Implemented Path tracing using Direct3D 12 and DirectX Raytraycing (DXR)
Implemented spatiotemporal reservoir importance resampling (ReSTIR) for sampling lights during the direct lighting phase in multiple light scenarios to gain a performance boost while retaining the visual quality compared to other importance sampling techniques.
Added Bilateral Filter for denoising, providing a low-noise/noise free final image
Pipeline Overview
The pipeline is structured around five phases
GBuffer and Reservoir Sampling: Stores all the geometric data of the scene in different Gbuffer textures and perform reservoir sampling to choose a light that contributes the most to a point that the pixel is currently rendering.
Temporal Reuse: Uses reservoir data from the previous for the pixel and combines it with the current frame reservoir data, effectively giving the reservoir access to
Spatial Reuse: Combines data from up to 5 neighboring reservoirs from a square radius of 32 reservoirs
Lighting: Uses the light chosen by reservoir to color a point for direct lighting. Performs simple uniform sampling for 3 bounce indirect lighting
Denoise: A joint bilateral filter denoises the render by averaging each pixel with its neighbors, weighted by spatial distance, world-position similarity, and normal similarity to preserve edges, trading a small amount of detail for significantly reduced noise.
GBuffer and Reservoir Sampling
GBuffers in order: Position, BaseColor, Pixel normal, Surface Normal, Roughness, Metalness, Depth
Motion Vector/Velocity Buffer
The GBuffer pass has two parts.

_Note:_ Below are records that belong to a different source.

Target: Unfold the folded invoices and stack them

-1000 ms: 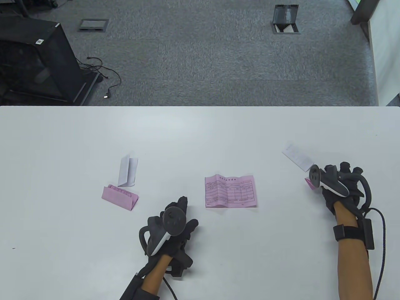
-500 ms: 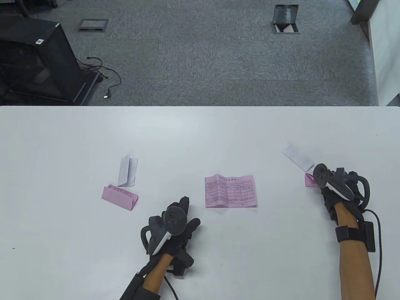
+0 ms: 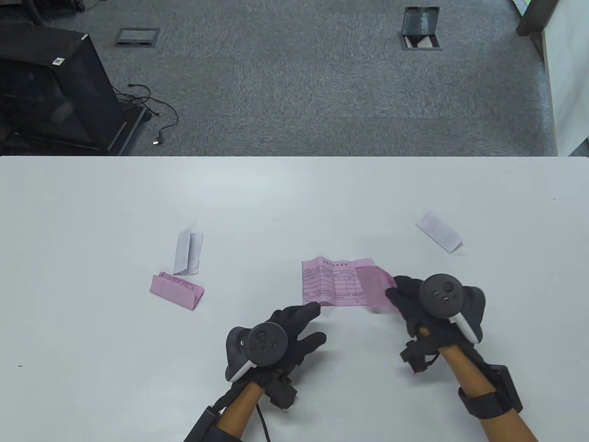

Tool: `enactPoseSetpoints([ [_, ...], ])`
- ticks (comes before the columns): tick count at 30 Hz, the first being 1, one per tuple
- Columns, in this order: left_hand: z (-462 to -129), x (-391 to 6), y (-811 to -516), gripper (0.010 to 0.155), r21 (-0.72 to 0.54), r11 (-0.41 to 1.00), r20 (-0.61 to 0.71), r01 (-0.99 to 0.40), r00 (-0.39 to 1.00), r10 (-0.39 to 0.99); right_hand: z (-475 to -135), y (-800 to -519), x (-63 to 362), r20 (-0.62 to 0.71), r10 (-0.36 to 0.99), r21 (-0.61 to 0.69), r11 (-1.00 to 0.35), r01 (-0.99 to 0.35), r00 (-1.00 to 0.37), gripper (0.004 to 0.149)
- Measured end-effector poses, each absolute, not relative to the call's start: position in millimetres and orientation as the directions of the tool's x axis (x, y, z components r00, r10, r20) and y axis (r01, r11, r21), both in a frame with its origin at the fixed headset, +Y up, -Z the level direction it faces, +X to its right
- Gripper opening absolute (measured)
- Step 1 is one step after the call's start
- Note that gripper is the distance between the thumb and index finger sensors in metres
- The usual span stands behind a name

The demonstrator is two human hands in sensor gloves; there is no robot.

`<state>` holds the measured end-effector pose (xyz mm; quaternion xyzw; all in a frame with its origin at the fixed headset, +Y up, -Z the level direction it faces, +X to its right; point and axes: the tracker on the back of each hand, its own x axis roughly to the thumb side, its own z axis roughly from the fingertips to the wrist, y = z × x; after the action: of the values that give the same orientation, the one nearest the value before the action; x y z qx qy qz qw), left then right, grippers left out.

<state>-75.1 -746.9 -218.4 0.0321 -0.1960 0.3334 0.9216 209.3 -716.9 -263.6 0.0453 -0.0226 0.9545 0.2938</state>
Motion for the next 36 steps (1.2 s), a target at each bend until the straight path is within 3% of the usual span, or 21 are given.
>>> enactPoseSetpoints([
  [8, -213, -67, -757, 0.069, -0.224, 0.72, 0.296, -0.657, 0.658, 0.692, -234, -747, 170, 0.074, 0.718, 0.121, -0.696, -0.708, -0.693, 0.037],
  [13, -211, -61, -766, 0.079, -0.387, 0.55, 0.227, -0.74, 0.501, 0.835, -229, -750, 165, 0.092, 0.814, 0.224, -0.577, -0.785, -0.573, 0.037],
  [24, -207, -53, -778, 0.088, -0.431, 0.345, 0.097, -0.834, 0.338, 0.936, -230, -766, 164, 0.074, 0.902, 0.336, -0.425, -0.841, -0.426, 0.043],
  [31, -205, -51, -777, 0.072, -0.341, 0.385, 0.078, -0.858, 0.382, 0.921, -230, -766, 168, 0.072, 0.9, 0.324, -0.429, -0.843, -0.431, 0.039],
  [36, -206, -60, -779, 0.046, -0.291, 0.355, 0.032, -0.888, 0.362, 0.932, -232, -758, 182, 0.12, 0.877, 0.269, -0.48, -0.835, -0.465, 0.039],
])
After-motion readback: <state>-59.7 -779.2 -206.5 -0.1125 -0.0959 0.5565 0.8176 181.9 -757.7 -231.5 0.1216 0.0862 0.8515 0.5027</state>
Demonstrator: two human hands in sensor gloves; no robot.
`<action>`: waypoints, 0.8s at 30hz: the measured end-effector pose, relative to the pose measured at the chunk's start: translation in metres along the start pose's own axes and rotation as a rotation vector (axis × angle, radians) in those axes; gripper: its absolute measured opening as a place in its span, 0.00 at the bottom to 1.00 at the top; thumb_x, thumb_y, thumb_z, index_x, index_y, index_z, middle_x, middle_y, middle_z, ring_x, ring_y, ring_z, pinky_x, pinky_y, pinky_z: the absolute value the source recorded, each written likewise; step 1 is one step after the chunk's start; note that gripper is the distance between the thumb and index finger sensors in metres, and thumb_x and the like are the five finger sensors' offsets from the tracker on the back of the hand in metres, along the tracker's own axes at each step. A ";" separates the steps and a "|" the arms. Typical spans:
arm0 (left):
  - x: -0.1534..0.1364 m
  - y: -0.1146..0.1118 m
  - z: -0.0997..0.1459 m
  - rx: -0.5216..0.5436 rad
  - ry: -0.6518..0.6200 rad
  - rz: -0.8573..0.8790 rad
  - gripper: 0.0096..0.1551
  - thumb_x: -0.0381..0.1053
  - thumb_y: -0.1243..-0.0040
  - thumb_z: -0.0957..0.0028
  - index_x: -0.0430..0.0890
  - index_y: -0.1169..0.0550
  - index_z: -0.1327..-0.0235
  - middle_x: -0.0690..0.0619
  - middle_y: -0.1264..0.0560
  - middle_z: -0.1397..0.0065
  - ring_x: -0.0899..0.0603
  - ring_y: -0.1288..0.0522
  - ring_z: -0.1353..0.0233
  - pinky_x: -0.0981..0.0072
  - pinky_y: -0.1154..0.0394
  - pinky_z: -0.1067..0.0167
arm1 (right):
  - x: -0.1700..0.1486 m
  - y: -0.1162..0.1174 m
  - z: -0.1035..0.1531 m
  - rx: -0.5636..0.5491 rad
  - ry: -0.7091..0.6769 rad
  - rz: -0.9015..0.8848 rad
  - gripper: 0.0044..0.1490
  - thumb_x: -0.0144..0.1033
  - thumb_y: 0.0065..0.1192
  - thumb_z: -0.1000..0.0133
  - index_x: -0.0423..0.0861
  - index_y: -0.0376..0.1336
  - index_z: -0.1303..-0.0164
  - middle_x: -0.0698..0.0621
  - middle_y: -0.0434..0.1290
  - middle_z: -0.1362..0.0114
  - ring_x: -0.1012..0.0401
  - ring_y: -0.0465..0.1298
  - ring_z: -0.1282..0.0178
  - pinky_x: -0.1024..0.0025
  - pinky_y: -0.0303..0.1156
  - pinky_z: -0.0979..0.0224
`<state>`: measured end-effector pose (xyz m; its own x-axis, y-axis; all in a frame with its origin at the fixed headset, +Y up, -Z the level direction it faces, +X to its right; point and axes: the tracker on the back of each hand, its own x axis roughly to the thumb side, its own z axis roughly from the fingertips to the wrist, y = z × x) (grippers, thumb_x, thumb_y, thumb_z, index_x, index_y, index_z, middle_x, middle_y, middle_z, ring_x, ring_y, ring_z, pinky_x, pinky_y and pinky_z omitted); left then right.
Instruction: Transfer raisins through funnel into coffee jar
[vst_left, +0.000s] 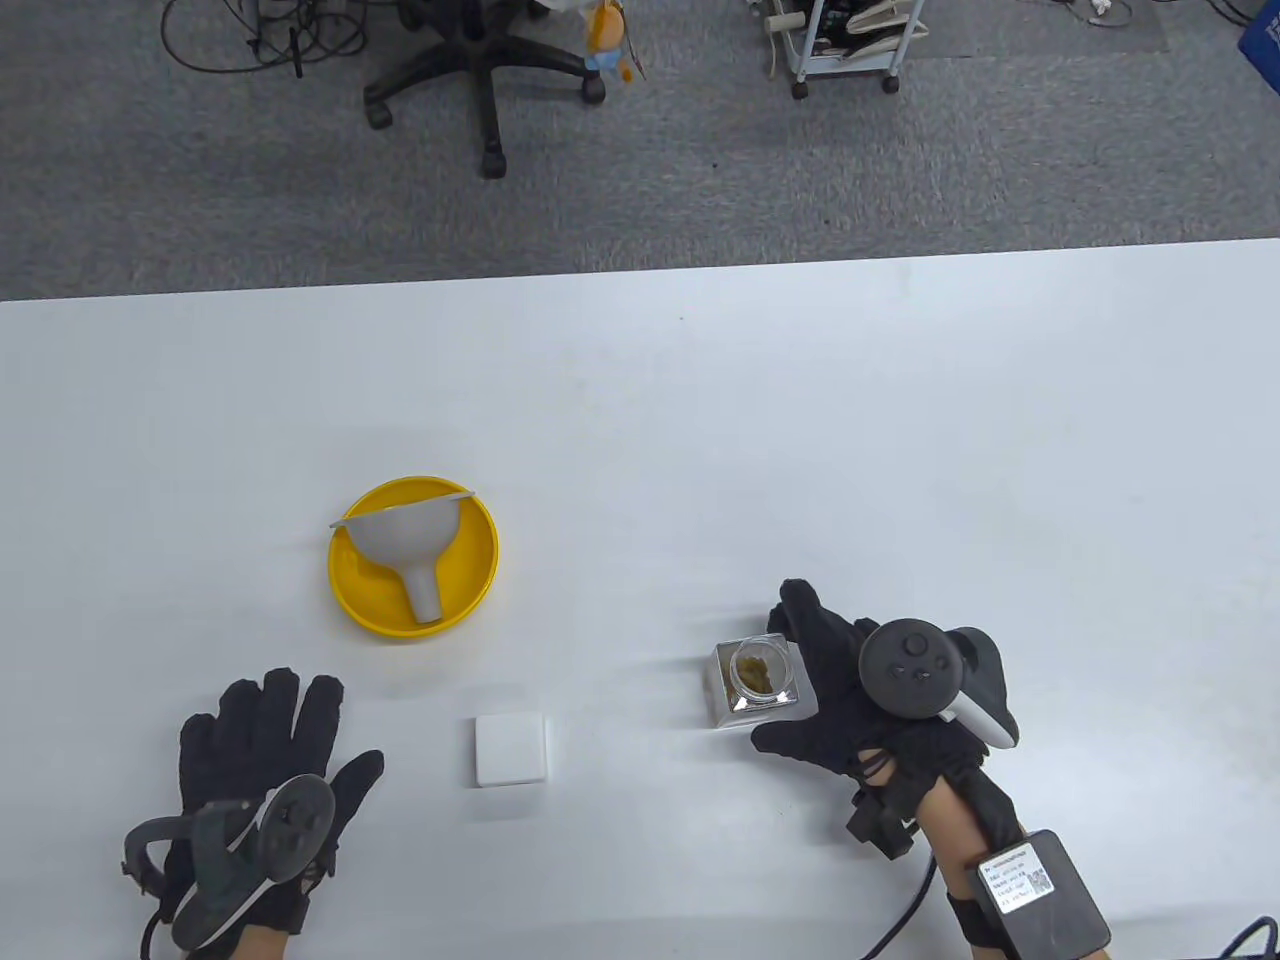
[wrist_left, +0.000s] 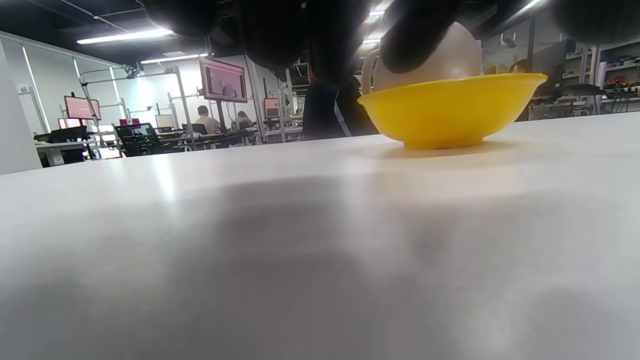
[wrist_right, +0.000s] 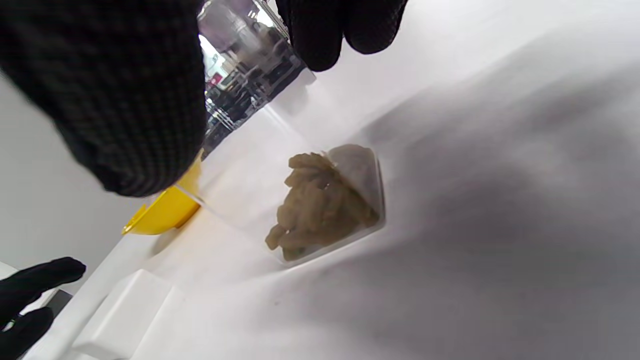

The first populates seven textures, each storing a distinct surface attribute needed by later passes:
Position Buffer - World-space hit position for each pixel's primary camera ray.
Shading Normal Buffer - Per-pixel normals derived from normal maps, used in lighting calculations.
Surface Normal Buffer - Geometric normals from the mesh, used to offset ray origins slightly above the surface to prevent self-shadowing.
Depth Buffer - Distance from each world-space point to the camera.
Motion Vector Buffer - Per-pixel 2D screen-space offset between the current and previous frame, used for temporal reprojection.
Base Color Buffer - Surface albedo sampled from the diffuse texture.
Roughness-Metalness Buffer - Surface material properties packed into the green (roughness) and blue (metalness) channels of a single texture.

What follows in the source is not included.